Yesterday, in A Terrible Decision by the Internet Archive May Lead to Widespread Blocking, I discussed in detail why the Internet Archive’s decision to ignore Robots Exclusion Standard (RES) directives (in robots.txt files on websites) is terrible for the Internet community and users. I had expected a deluge of hate email in response. But I’ve received no negative reactions at all — rather a range of useful questions and comments — perhaps emphasizing the fact that the importance of the RES is widely recognized.
As I did yesterday, I’ll emphasize again here that the Archive has done a lot of good over many years, that it’s been an extremely valuable resource in more ways than I have time to list right now.
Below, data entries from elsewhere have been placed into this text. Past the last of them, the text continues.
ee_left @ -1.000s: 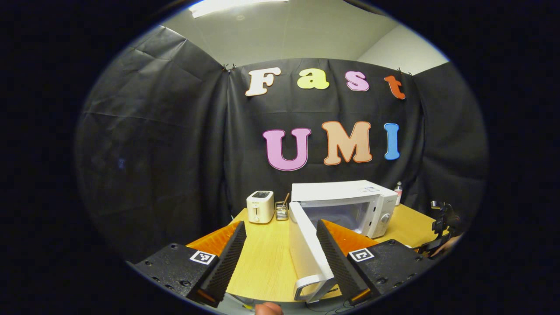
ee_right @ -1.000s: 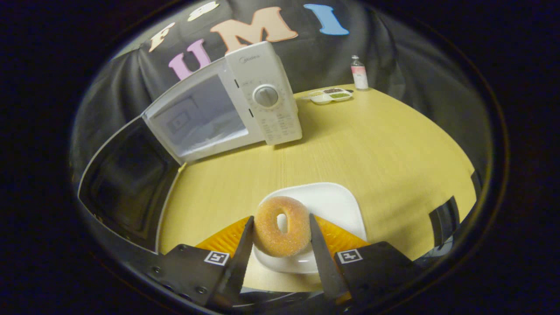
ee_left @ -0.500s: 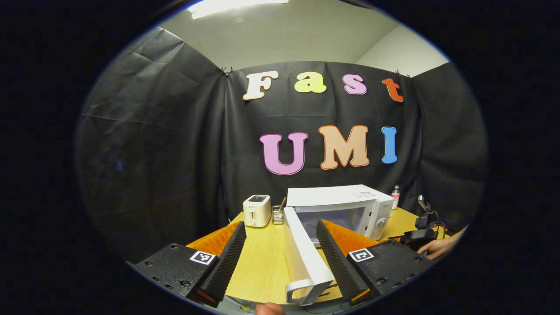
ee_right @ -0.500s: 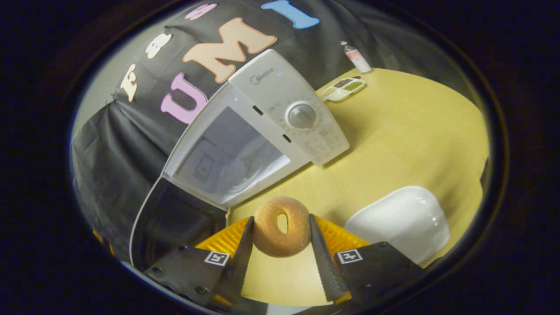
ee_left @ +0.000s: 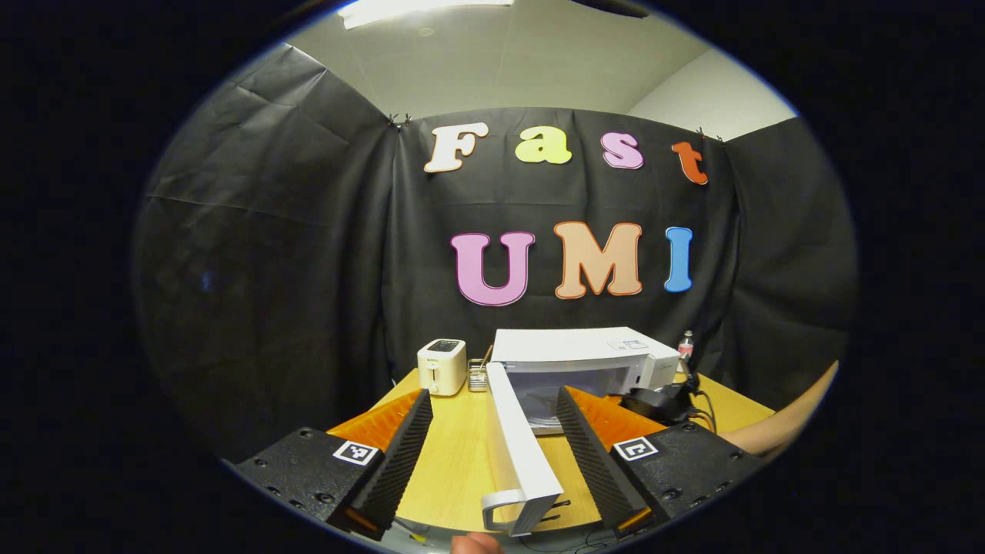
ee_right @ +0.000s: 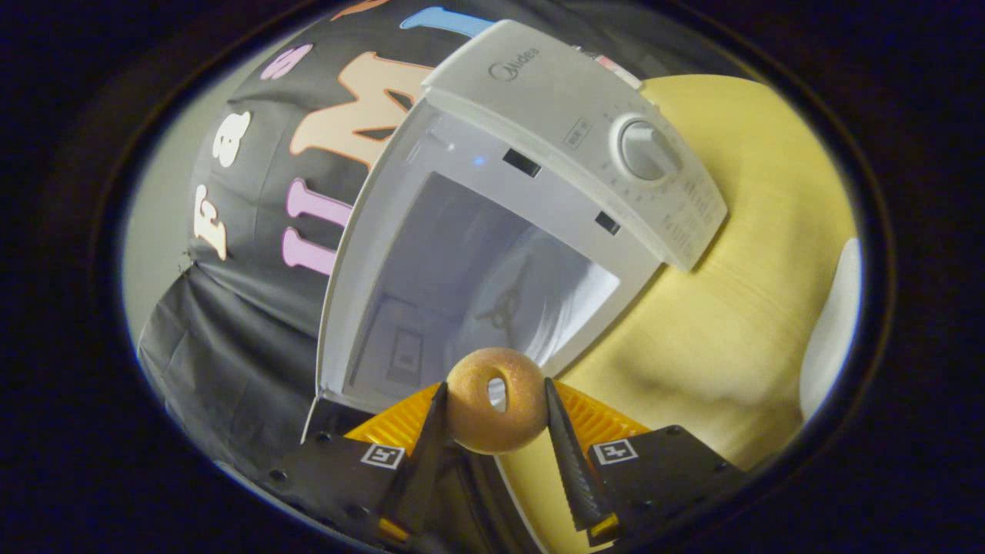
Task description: Open the microwave oven with the left hand, put the food in, and close the microwave oven.
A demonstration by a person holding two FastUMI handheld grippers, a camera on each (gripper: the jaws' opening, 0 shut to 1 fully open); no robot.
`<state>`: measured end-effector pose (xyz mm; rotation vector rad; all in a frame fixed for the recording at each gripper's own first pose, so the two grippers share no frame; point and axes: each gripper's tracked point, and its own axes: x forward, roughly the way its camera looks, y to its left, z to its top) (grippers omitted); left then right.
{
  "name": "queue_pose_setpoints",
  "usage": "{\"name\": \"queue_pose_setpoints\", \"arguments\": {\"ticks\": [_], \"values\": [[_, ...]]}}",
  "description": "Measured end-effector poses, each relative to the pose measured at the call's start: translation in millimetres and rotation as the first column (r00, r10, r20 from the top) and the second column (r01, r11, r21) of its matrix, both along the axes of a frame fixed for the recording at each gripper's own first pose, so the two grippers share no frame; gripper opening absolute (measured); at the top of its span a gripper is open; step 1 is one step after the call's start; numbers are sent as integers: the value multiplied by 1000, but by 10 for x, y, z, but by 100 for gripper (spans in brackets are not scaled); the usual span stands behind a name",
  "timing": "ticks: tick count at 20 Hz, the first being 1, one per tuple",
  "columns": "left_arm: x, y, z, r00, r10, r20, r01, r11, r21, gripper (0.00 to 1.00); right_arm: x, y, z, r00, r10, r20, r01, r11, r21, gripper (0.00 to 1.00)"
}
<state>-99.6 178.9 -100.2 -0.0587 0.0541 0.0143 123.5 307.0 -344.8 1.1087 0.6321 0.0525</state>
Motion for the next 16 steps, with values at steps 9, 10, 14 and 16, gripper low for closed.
{"name": "queue_pose_setpoints", "arguments": {"ticks": [9,10,14,16], "values": [[-49,78,-104,999,0,-42,2,999,33,98,586,331,-164,986,-164,-4,164,985,53,67],[-55,108,-120,999,6,-49,-5,1000,30,96,641,338,-197,985,-174,5,174,984,42,67],[-60,216,-130,997,50,-60,-49,998,32,96,781,392,-130,986,-161,50,161,987,7,73],[-53,238,-139,996,68,-62,-66,997,40,96,844,401,-91,985,-150,80,153,988,-27,73]]}}
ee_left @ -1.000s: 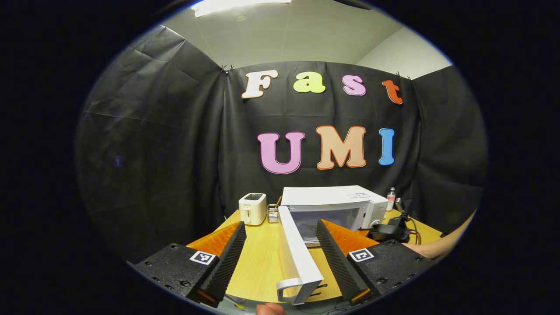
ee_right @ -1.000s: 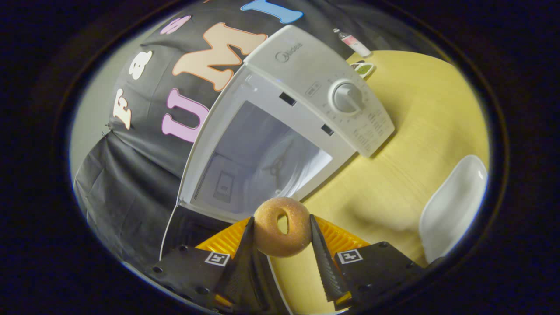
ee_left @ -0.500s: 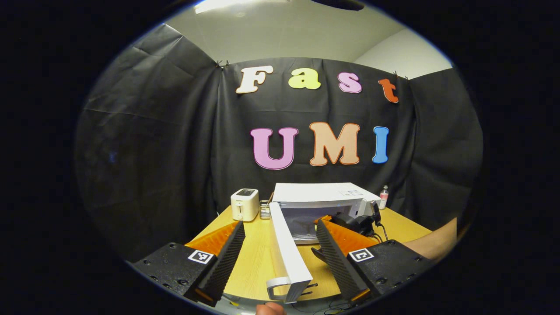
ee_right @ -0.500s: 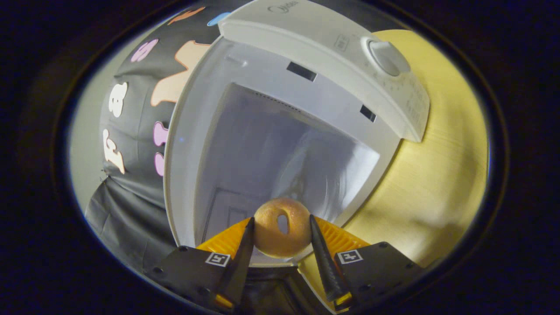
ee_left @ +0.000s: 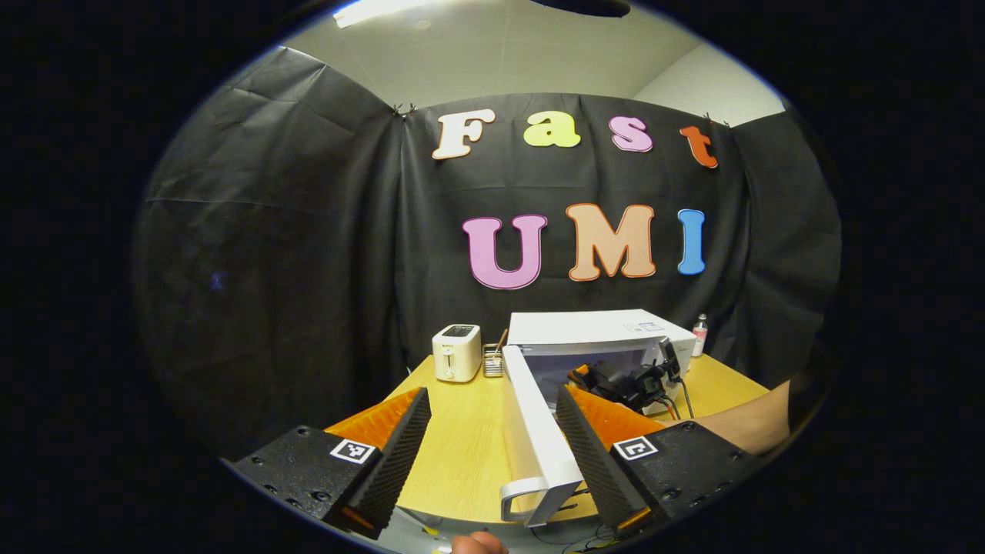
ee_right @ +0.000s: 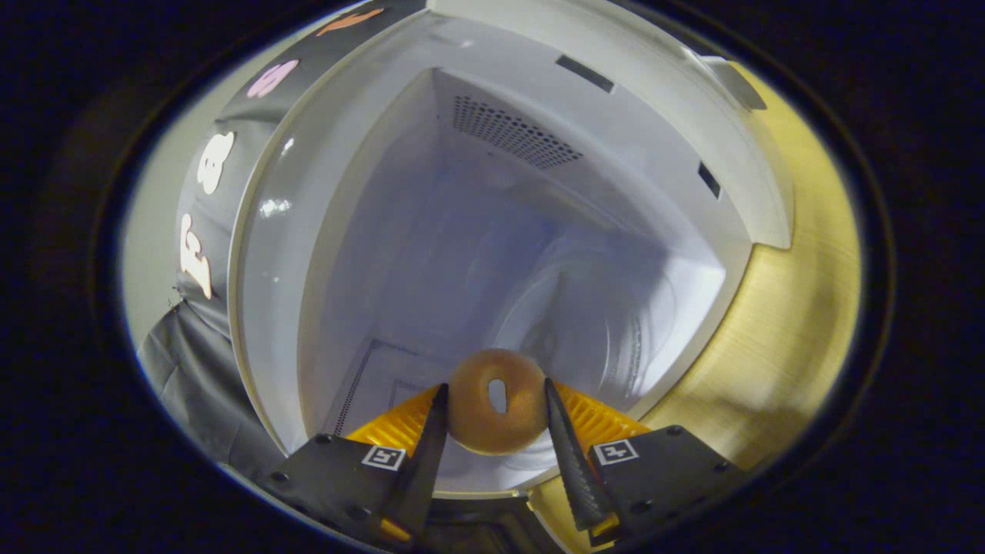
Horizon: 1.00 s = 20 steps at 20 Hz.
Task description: Open the microwave oven with the left hand, put the food in, and close the microwave oven.
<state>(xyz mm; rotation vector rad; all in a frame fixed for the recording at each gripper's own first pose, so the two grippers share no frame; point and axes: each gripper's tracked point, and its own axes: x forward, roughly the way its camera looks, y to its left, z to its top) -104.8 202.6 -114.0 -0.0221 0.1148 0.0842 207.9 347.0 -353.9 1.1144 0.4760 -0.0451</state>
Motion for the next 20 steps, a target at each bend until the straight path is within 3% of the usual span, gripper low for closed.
{"name": "queue_pose_setpoints", "arguments": {"ticks": [1,4,10,11,12,15,18,19,20], "values": [[5,3,-12,1000,6,-5,-6,1000,1,96,-9,5,-16,1000,7,-2,-7,1000,-15,66],[40,-24,-15,1000,4,-10,-4,1000,-8,97,-11,-5,-95,1000,1,-30,-2,999,-34,66],[97,20,-41,1000,9,-22,-9,1000,-4,98,57,-11,-97,999,-7,-35,5,998,-58,69],[93,-1,-60,1000,3,-26,-3,1000,-9,97,45,-10,-116,999,2,-38,-5,998,-68,83],[95,-9,-74,1000,-1,-30,1,1000,-10,96,36,0,-130,999,18,-37,-21,996,-84,78],[120,-19,-87,999,-7,-35,7,1000,-9,98,24,-41,-146,999,35,-31,-40,988,-148,82],[116,4,-75,999,-6,-32,6,1000,-9,96,24,-86,-123,999,29,-37,-34,988,-149,82],[107,-6,-88,999,-5,-34,4,1000,-9,98,30,-105,-111,999,24,-35,-29,988,-152,87],[93,-1,-85,999,-4,-34,4,1000,-8,96,35,-116,-105,999,23,-32,-27,988,-153,82]]}}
Nor am I asserting that the Archive itself has evil motives for its decision. However, I strongly feel that their decision allies them with the dark players of the Net, and gives such scumbags comfort and encouragement.
One polite public message that I received was apparently authored by Internet Archive founder Brewster Kahle (since the message came in via my blog, I have not been able to immediately authenticate it, but the IP address seemed reasonable). He noted that the Archive accepts requests via email to have pages excluded.
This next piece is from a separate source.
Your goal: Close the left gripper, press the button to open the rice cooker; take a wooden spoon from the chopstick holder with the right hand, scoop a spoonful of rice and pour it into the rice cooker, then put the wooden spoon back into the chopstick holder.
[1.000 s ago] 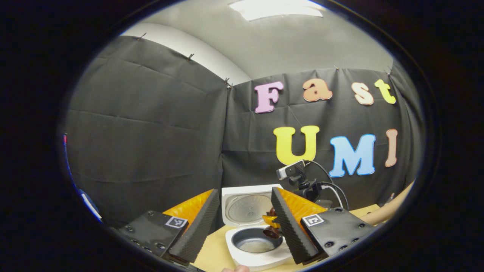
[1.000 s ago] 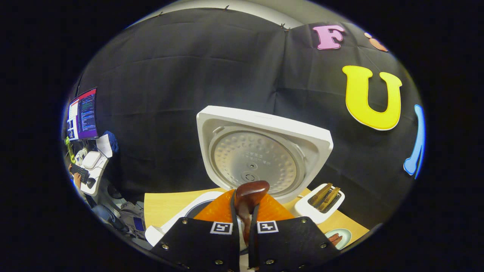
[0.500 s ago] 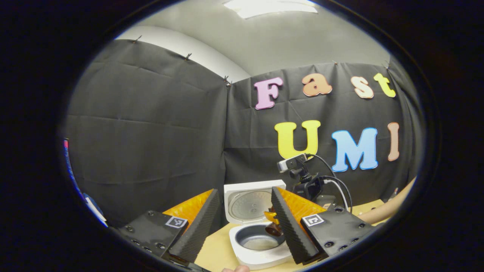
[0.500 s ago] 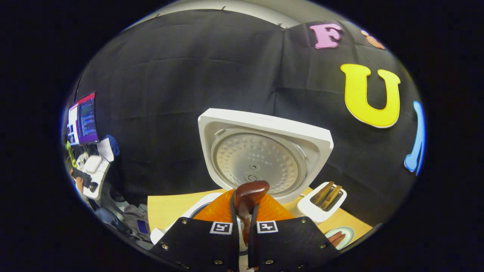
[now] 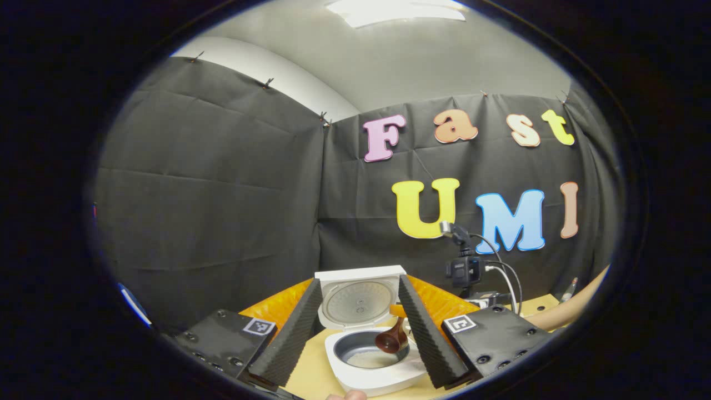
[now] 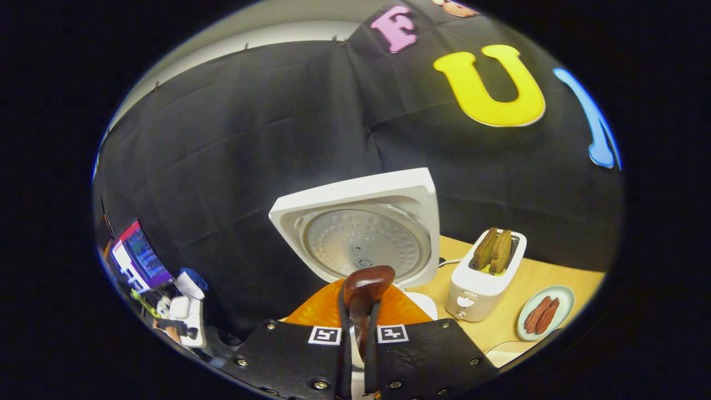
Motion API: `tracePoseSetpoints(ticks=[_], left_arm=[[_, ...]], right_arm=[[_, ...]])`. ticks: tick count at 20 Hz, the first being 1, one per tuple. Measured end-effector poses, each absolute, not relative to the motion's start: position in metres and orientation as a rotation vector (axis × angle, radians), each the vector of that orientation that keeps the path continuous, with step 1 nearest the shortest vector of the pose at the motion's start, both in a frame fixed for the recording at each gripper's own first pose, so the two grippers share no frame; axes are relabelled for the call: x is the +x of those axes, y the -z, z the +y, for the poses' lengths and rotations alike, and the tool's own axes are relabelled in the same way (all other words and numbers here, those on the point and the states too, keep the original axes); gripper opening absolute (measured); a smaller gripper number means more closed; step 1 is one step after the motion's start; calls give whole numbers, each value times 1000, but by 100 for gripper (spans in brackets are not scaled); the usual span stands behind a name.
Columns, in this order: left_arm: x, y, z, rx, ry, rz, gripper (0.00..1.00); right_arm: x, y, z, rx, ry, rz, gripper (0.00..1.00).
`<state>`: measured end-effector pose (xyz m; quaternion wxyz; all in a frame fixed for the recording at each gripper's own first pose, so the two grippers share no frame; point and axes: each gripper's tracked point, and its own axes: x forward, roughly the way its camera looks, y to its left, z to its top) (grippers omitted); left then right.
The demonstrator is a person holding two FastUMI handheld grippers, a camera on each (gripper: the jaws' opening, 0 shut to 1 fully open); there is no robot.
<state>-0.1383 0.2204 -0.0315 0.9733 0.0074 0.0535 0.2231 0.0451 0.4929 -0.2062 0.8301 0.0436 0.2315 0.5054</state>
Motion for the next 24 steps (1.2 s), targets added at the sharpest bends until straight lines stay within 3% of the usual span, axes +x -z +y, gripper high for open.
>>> tracePoseSetpoints(ticks=[4, 6, 8, 9, 11, 13, 15, 16, 23, 24], left_arm=[[-120, 32, 208, 18, -400, 111, 89], [-110, 35, 200, 21, -368, 113, 95], [-99, 38, 191, 24, -334, 116, 94], [-92, 38, 186, 24, -315, 113, 89], [-82, 35, 176, 23, -282, 101, 99], [-72, 36, 168, 19, -251, 95, 99], [-62, 38, 161, 12, -221, 95, 89], [-56, 38, 157, 5, -205, 94, 94], [-26, 46, 133, -60, -97, 64, 95], [-23, 47, 129, -62, -85, 66, 99]], right_arm=[[63, 185, 460, 285, -1025, 536, 10], [73, 177, 439, 322, -996, 527, 9], [80, 169, 420, 363, -970, 520, 9], [84, 163, 410, 390, -956, 518, 9], [90, 153, 390, 451, -925, 510, 9], [97, 143, 367, 500, -886, 497, 9], [101, 134, 342, 539, -846, 478, 9], [103, 131, 328, 554, -824, 466, 9], [115, 120, 213, 568, -627, 378, 9], [116, 119, 200, 565, -602, 367, 10]])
This is of course useful, but entirely inadequate.
Most obviously, this technique fails miserably at scale. The whole point of the RES is to provide a publicly inspectable, unified and comprehensively defined method to inform other sites (individually, en masse, or in various combinations) of your site access determinations.
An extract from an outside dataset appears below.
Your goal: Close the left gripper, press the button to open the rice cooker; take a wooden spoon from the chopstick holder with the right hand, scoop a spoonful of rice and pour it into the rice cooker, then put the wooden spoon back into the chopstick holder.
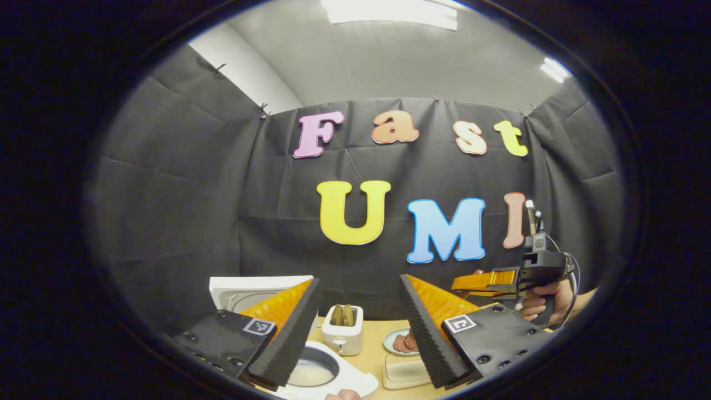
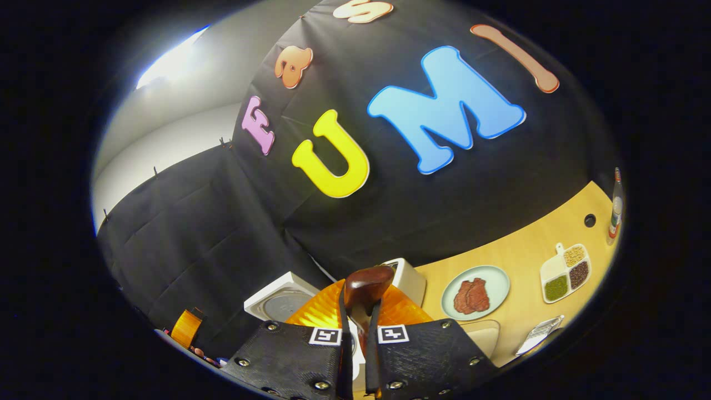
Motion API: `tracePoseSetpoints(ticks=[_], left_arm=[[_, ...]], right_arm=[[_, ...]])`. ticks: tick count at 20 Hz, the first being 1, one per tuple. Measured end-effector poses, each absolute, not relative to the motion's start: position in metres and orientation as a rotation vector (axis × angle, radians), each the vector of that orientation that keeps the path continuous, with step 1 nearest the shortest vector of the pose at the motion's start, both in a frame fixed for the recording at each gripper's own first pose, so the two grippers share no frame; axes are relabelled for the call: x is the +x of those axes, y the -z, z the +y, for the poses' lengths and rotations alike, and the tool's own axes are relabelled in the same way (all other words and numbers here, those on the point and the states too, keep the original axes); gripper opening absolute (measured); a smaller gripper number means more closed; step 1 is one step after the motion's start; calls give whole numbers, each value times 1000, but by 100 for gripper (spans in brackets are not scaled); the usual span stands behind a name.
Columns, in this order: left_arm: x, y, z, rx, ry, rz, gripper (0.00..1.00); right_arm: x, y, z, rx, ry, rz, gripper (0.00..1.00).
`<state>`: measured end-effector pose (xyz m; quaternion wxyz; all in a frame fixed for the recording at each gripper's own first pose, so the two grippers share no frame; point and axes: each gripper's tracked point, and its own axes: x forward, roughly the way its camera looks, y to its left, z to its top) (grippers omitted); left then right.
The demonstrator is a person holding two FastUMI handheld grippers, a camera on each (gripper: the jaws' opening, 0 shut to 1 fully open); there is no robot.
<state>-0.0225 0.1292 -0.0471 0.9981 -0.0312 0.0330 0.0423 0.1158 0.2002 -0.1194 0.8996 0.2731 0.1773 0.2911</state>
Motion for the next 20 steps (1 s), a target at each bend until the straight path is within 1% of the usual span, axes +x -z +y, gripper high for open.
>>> tracePoseSetpoints(ticks=[1, 6, 9, 10, 15, 20], left_arm=[[-19, 51, 124, -66, -71, 72, 94], [-7, 59, 108, -53, -31, 94, 99], [-1, 65, 99, -63, -4, 108, 89], [0, 68, 96, -72, 3, 116, 89], [6, 67, 98, -140, 7, 117, 99], [8, 67, 102, -94, 0, 125, 99]], right_arm=[[117, 120, 187, 563, -580, 356, 10], [115, 132, 132, 567, -467, 341, 10], [115, 139, 104, 549, -403, 330, 9], [114, 142, 96, 537, -384, 325, 9], [112, 168, 56, 486, -275, 337, 10], [112, 193, 30, 471, -209, 363, 9]])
The “send an email note to this address” technique just can’t fly at Internet scale, even if users assume that those emails will ever actually be viewed at any given site. (Remember when “postmaster@” addresses would reliably reach human beings? Yeah, a long, long time ago.)
There’s also been some fascinating discussion regarding the existing legal status of the RES. While it apparently hasn’t been specifically tested in a legal sense here in the USA at least, judges have still been recognizing the importance of RES in various court decisions.
In 2006, Google was sued (“Field vs. Google” — Nevada) for copyright infringement for spidering and caching a website. The court found for Google, noting that the site included a robots.txt file that permitted such access by Google.
The case of Century 21 vs. Zoocasa (2011 — British Columbia) is also illuminating. In this case, the judge found against Zoocasa, noting that they had disregarded robots.txt directives that prohibited their copying content from the Century 21 site.
So it appears that even today, ignoring RES robots.txt files could mean skating on very thin ice from a legal standpoint.
The best course all around would be for the Internet Archive to reverse their decision, and pledge to honor RES directives, as honorable players in the Internet ecosystem are expected to do. It would be a painful shame if the wonderful legacy of the Internet Archive were to be so seriously tarnished going forward by a single (but very serious) bad judgment call.